17 May 2003 00:50 Chiyoda and Toyo win Russia deal Japanese companies Chiyoda and Toyo Engineering and their Russian partners
have won a Y300bn (Dollars 2.6bn) contract from Sakhalin Energy to build in
Russia the world's largest liquefied natural gas plant.
The consortium will procure parts and design and construct the LNG plant with
an annual capacity of 9.6m tonnes at the southern tip of Sakhalin Island, in
Russia's Far East and close to northern Japan.
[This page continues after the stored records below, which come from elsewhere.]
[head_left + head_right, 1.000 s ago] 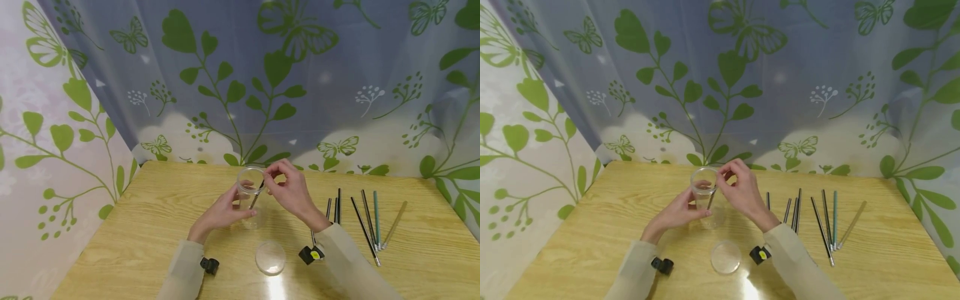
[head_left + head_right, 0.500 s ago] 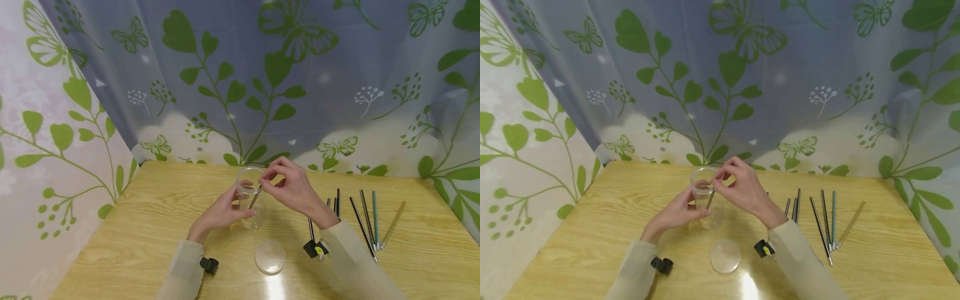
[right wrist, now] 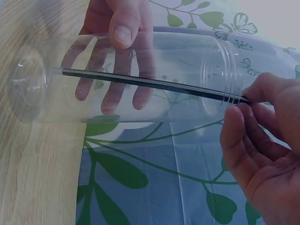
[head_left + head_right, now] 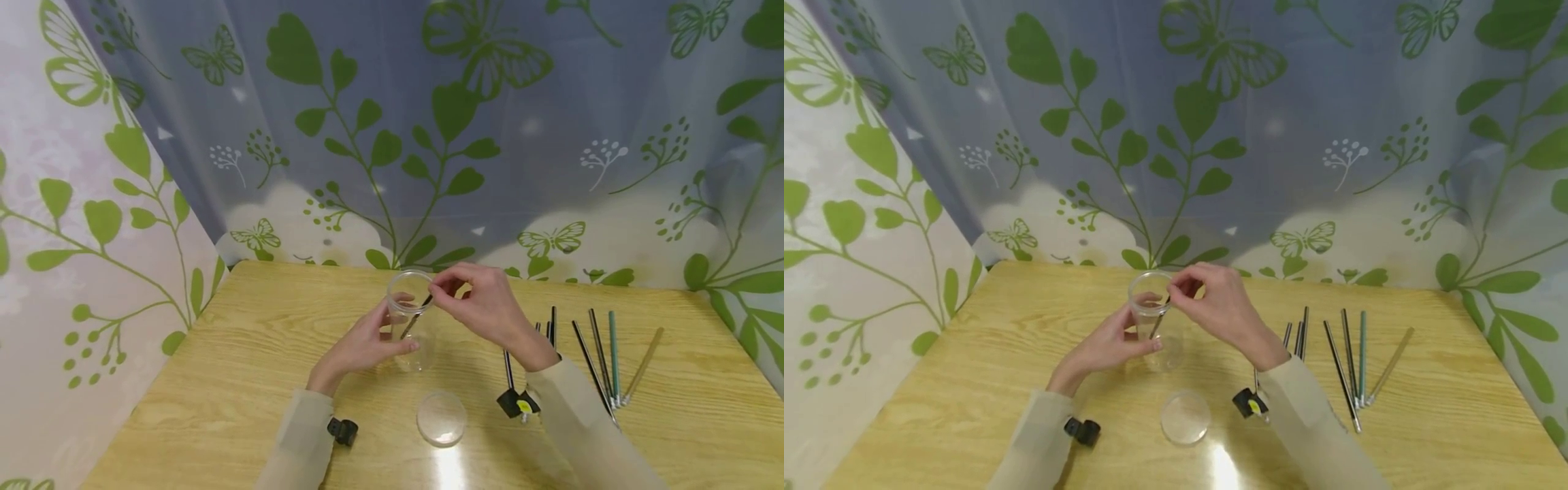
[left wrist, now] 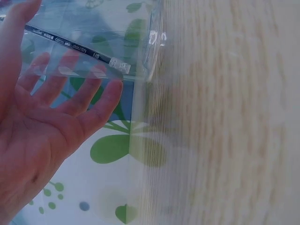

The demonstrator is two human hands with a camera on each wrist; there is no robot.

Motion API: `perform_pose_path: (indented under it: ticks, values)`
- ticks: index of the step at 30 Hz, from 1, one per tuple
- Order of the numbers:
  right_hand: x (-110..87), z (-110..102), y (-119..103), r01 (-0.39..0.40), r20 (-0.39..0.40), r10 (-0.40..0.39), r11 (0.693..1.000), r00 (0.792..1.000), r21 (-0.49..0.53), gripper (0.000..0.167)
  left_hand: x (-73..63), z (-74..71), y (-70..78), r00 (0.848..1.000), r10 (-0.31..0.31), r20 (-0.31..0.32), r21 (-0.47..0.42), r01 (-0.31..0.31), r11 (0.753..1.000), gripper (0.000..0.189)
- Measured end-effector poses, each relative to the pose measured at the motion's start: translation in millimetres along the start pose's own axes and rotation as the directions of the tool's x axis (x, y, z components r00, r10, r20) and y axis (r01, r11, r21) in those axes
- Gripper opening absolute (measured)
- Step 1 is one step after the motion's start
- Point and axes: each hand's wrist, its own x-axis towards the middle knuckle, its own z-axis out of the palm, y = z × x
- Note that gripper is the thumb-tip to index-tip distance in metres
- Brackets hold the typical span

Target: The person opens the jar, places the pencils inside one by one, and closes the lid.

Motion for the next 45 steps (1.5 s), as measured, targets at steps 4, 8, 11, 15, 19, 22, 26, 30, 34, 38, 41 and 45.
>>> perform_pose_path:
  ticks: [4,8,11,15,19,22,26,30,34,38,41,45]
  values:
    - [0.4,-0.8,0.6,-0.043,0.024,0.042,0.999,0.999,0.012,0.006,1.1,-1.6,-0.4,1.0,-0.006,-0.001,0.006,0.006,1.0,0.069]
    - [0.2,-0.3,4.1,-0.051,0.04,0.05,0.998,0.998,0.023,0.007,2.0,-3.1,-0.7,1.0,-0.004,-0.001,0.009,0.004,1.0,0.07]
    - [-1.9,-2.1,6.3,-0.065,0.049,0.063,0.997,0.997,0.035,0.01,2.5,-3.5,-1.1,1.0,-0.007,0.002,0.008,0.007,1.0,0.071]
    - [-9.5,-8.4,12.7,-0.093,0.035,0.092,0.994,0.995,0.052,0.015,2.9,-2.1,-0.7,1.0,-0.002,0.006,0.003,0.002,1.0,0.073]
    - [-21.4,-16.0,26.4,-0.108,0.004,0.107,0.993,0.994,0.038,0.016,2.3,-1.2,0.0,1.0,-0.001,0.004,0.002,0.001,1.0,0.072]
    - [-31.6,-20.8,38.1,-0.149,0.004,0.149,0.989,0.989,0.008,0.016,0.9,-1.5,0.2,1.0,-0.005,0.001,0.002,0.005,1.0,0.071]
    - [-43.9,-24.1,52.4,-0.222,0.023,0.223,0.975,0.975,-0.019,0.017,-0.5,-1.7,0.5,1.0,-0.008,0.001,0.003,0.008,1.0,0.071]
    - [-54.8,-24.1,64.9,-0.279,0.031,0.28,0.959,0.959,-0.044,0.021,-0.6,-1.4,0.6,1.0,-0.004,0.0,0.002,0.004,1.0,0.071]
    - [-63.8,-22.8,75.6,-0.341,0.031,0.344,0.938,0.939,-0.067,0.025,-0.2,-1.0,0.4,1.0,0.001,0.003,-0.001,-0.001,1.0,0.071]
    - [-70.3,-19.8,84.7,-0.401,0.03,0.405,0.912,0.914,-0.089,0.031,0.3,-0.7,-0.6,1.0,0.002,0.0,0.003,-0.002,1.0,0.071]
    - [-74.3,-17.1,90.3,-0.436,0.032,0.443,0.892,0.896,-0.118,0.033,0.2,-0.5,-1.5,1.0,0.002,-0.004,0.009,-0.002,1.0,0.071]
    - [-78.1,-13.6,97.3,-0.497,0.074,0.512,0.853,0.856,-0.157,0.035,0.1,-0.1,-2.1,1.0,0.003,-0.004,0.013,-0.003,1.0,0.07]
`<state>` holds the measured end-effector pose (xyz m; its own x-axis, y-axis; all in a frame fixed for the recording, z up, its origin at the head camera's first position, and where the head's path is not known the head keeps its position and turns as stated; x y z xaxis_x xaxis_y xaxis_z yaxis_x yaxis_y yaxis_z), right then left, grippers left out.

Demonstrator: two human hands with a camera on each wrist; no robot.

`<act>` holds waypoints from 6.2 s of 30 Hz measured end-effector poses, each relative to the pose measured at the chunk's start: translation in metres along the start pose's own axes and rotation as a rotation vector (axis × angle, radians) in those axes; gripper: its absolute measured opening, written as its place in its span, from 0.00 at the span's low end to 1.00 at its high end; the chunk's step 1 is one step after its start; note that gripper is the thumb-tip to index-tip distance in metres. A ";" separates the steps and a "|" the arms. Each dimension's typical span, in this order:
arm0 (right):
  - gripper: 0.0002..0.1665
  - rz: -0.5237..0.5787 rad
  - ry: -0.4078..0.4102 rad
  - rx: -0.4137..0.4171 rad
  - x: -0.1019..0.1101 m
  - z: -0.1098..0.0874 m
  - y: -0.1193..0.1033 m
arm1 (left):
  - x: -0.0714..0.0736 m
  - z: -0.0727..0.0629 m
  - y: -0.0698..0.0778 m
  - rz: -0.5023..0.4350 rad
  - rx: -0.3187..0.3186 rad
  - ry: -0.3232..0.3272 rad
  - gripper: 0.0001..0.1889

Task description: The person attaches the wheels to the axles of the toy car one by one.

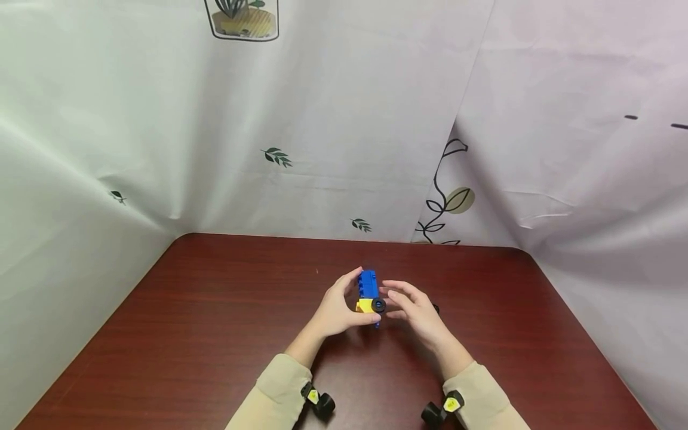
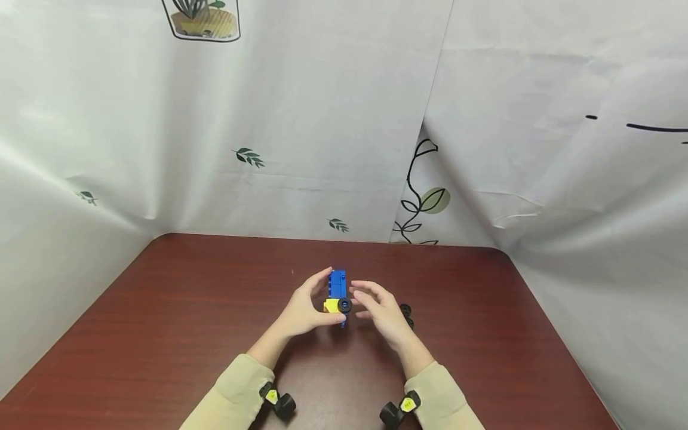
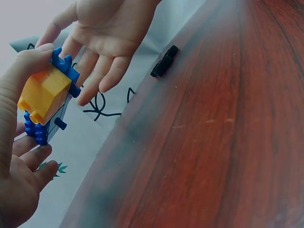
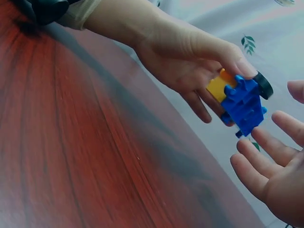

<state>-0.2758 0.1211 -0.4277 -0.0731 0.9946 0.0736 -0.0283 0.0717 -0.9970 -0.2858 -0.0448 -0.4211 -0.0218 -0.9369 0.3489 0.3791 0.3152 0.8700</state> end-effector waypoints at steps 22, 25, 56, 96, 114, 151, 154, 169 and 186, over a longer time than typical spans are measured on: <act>0.21 -0.424 0.152 0.203 0.047 0.004 -0.004 | -0.003 -0.001 -0.013 -0.012 0.050 -0.020 0.50; 0.22 -0.485 0.158 0.205 0.053 0.005 0.000 | -0.004 -0.001 -0.014 -0.018 0.054 -0.023 0.50; 0.24 -0.654 -0.031 0.226 0.078 0.004 0.031 | -0.007 -0.002 -0.016 0.000 0.051 -0.024 0.47; 0.14 -0.643 -0.037 0.249 0.074 0.007 0.030 | -0.009 -0.005 -0.018 0.014 0.055 -0.041 0.46; 0.20 -0.676 0.167 0.199 0.073 0.011 0.019 | -0.013 -0.003 -0.020 0.024 0.076 -0.073 0.47; 0.16 -0.499 0.264 0.341 0.045 0.016 -0.007 | -0.017 -0.009 -0.015 0.051 0.011 -0.080 0.48; 0.16 -0.475 0.266 0.356 0.044 0.014 -0.009 | -0.017 -0.010 -0.014 0.049 0.007 -0.080 0.47; 0.13 -0.407 0.265 0.367 0.036 0.011 -0.010 | -0.020 -0.011 -0.008 0.021 0.003 -0.079 0.46; 0.13 -0.389 0.247 0.441 0.022 0.005 -0.018 | -0.021 -0.014 -0.004 -0.003 -0.011 -0.059 0.47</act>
<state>-0.2817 0.1414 -0.4076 0.2553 0.8939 0.3685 -0.4185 0.4457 -0.7913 -0.2736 -0.0281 -0.4369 -0.0777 -0.9271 0.3667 0.3890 0.3104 0.8674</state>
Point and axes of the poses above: each hand's wrist, its own z-axis towards the middle knuckle, its own x-axis out of the back of the hand, y = z × x, the point moved 7 cm from there along z, towards the middle knuckle, and after that the axes turned 11 degrees about y, right-handed, at the moved point
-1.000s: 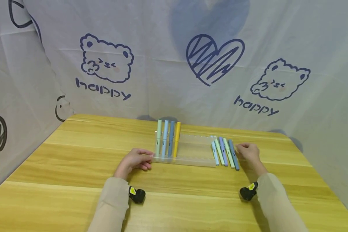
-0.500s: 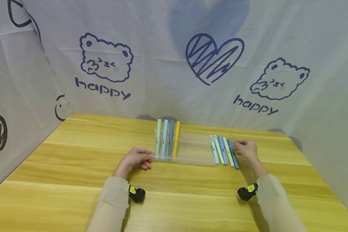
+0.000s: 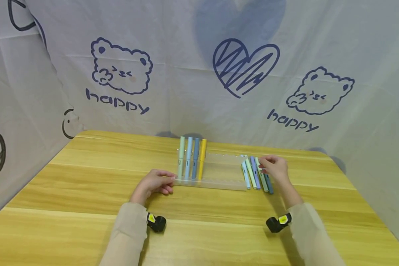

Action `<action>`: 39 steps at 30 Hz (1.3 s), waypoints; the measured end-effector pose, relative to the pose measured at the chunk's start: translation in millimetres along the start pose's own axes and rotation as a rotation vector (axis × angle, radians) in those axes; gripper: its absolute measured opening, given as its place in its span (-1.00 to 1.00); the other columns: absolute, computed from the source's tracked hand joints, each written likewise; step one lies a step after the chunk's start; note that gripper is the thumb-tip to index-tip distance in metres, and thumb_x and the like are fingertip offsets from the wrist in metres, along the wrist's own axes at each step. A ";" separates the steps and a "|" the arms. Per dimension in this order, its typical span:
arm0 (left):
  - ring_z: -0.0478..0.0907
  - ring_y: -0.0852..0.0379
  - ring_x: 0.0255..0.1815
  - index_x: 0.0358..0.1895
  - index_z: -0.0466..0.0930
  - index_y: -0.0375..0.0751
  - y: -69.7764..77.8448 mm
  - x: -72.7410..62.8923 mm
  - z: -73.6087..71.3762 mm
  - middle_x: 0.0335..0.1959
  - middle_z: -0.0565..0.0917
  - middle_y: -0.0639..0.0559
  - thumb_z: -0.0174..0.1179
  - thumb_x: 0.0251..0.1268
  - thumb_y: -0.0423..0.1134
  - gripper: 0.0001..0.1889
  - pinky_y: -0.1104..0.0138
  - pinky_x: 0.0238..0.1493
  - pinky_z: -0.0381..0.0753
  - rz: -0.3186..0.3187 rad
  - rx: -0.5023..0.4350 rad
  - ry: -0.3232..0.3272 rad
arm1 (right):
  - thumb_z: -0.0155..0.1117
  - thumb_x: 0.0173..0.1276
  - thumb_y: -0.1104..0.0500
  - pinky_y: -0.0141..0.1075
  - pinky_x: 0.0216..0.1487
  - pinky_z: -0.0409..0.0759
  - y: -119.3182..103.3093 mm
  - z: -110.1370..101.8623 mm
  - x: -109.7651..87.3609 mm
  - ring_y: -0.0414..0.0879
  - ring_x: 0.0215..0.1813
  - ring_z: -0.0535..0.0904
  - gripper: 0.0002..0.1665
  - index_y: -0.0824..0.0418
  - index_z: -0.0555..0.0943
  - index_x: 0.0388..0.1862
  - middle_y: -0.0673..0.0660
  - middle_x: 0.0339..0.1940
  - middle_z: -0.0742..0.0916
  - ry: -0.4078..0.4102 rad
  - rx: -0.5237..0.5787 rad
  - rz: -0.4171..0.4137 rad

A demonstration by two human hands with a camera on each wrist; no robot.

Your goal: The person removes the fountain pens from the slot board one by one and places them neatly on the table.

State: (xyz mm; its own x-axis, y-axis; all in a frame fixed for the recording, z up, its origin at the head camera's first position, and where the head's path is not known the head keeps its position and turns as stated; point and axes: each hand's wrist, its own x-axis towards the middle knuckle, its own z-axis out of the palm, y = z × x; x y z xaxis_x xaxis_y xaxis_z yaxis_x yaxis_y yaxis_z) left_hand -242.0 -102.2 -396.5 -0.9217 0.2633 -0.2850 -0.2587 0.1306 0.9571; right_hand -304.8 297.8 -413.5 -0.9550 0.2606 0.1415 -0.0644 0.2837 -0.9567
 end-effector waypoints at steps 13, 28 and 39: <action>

The deal is likely to be part of a wave of contracts from Sakhalin Energy,
which operates the Sakhalin 2 project for a consortium of Royal Dutch/Shell,
the Anglo-Dutch oil group, and Japanese trading companies Mitusi and
Mitsubishi.
On Thursday, the three companies gave the go-ahead to Sakhalin Energy to
unlock Dollars 10bn of investment to develop gas production from its offshore
field.
Sakhalin Energy has been producing oil for four years from the island, but
needed to find LNG buyers and to win Russian government approval for
technical issues before Shell, Mitsui and Mitsubishi could approve the second
phase of investment involving LNG.
Tokyo Gas this week agreed to purchase 1.1m tonnes of LNG a year from 2007,
while Tokyo Electric Power, Japan's largest electricity utility, is
close to a deal.
Chiyoda, Japan's leading plant engineering company, and Toyo have strong
links with Mitsui and Mitsubishi. Chiyoda, Japan's leading plant
engineering company, is 10.7 per cent owned by Mitsubishi. Toyo is 15 per
cent owned by Mitsui. Shares in the two companies rose sharply yesterday.
Toyo's were up by 17.1 per cent to Y240, and Chiyoda's - one of the
10 most heavily traded stocks in Tokyo - by 4.5 per cent to Y487.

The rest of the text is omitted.